Are there Any Alternatives?
I believe there are, but they aren’t a recipe from a cookbook. If you google ‘absenteeism’, ‘job desertion’, ‘emotional salary’, ‘happy organizations’, ‘happiness at work’, ‘meaningful enterprises’, you’ll find tips and ideas of how it is supposed to work.
I don’t trust this ‘novelties’, to me, they are ‘fashions’. One day they are in, and the next day they are out. They are ‘old wines in new barrels’. Well known practices which have a new name.
I prefer the ‘building together’ idea. Is paradoxical. Yet, it is what has kept us alive since ancient times, and at the same time, we have updated it to fit the technological changing modern world.
If you’ve tried everything for solving the loyalty issues, and still nothing’s worked, maybe you should explore with your people.

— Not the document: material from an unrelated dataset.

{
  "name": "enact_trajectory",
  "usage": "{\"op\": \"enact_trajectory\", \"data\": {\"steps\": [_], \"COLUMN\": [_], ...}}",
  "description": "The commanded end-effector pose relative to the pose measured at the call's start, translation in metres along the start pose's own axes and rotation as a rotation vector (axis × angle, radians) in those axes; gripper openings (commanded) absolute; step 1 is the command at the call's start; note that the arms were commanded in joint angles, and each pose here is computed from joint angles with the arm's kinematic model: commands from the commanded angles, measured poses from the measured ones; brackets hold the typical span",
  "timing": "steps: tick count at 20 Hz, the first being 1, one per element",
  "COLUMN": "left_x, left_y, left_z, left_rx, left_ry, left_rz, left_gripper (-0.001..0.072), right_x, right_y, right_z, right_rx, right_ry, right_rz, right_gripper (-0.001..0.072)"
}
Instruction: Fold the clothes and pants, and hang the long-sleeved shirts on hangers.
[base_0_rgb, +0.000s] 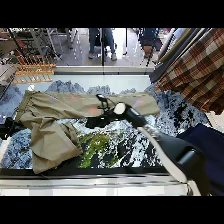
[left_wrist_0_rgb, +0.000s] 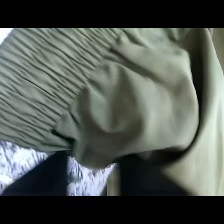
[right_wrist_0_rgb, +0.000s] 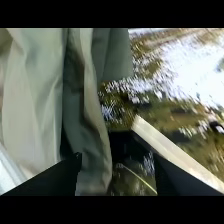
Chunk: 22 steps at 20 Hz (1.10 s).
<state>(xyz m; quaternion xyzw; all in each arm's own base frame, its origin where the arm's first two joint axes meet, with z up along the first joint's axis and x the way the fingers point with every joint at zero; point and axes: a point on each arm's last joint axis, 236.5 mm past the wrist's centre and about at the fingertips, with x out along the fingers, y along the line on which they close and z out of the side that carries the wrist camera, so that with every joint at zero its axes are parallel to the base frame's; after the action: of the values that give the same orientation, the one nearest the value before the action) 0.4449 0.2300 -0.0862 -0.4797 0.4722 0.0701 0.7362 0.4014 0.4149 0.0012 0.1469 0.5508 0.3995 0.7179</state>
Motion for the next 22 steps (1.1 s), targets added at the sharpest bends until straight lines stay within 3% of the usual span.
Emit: {"op": "enact_trajectory", "data": {"steps": [1, 3, 8, 9, 11, 12, 14, 17, 18, 20, 22], "left_x": [0.003, 0.003, 0.001, -0.001, -0.012, -0.025, -0.065, -0.145, -0.167, -0.18, -0.156], "left_y": [0.002, 0.003, -0.001, -0.003, -0.014, -0.024, -0.043, -0.077, -0.091, -0.102, -0.086], "left_z": [0.01, 0.012, 0.006, 0.004, 0.003, 0.007, 0.023, 0.051, 0.054, 0.045, 0.005], "left_rx": [-0.008, -0.006, 0.008, 0.014, 0.044, 0.08, 0.151, 0.277, 0.326, 0.433, 0.508], "left_ry": [-0.041, -0.052, -0.026, -0.018, -0.024, -0.045, -0.137, -0.312, -0.357, -0.356, -0.157], "left_rz": [0.011, 0.014, 0.005, 0.001, -0.014, -0.038, -0.053, -0.038, -0.032, 0.037, 0.142], "left_gripper": [0.0126, 0.0018, 0.0017, 0.0017, 0.0017, 0.0016, 0.0015, 0.0015, 0.0015, 0.0015, 0.0014], "right_x": [0.059, 0.079, 0.124, 0.129, 0.126, 0.114, 0.061, -0.116, -0.176, -0.265, -0.32], "right_y": [0.006, 0.01, 0.012, 0.014, 0.022, 0.021, -0.009, -0.083, -0.088, -0.067, -0.032], "right_z": [0.008, 0.003, -0.037, -0.044, -0.044, -0.038, -0.016, 0.019, 0.018, -0.009, -0.017], "right_rx": [0.025, 0.027, 0.059, 0.054, -0.028, -0.063, -0.158, -0.25, -0.222, -0.134, -0.141], "right_ry": [-0.001, 0.035, 0.166, 0.184, 0.185, 0.183, 0.175, 0.168, 0.162, 0.169, 0.061], "right_rz": [0.007, 0.018, 0.019, 0.022, 0.047, 0.036, -0.147, -0.682, -0.784, -0.805, -0.794], "right_gripper": [0.0518, 0.0539, 0.0511, 0.0419, 0.0117, 0.0016, 0.0015, 0.0015, 0.0015, 0.0015, 0.0014]}}
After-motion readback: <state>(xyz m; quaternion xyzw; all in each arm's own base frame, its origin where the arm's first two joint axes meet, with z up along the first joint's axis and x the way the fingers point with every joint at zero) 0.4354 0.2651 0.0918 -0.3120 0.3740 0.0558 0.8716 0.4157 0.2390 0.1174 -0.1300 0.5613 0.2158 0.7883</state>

Recently we accompanied an enterprise that had taken every single measure they could think off. And people would still leave.
We identified alternatives, people proposed low-cost simple actions which they implemented by themselves with the enterprise’s support. Discussion groups for making group decisions, a space for talking about the production needs and challenges where hierarchy doesn’t matter, internal alternatives discussions, process changes, recognition systems based on individual needs.
The result? The rotation has reduced, new integration forms for new elements and process that avoid the enterprise from ‘suffering’.
These may not fit every enterprise since every enterprise should find it’s own forms.
We are facing new times, and we still try to keep past forms. Perhaps, we need a new training method, that shows us how to build contributing and everyone’s value besides their position, that listens to the enterprise’s inner voice, and build from collective wisdom, one that contributes to the creation of new alternatives since old ones aren’t working anymore.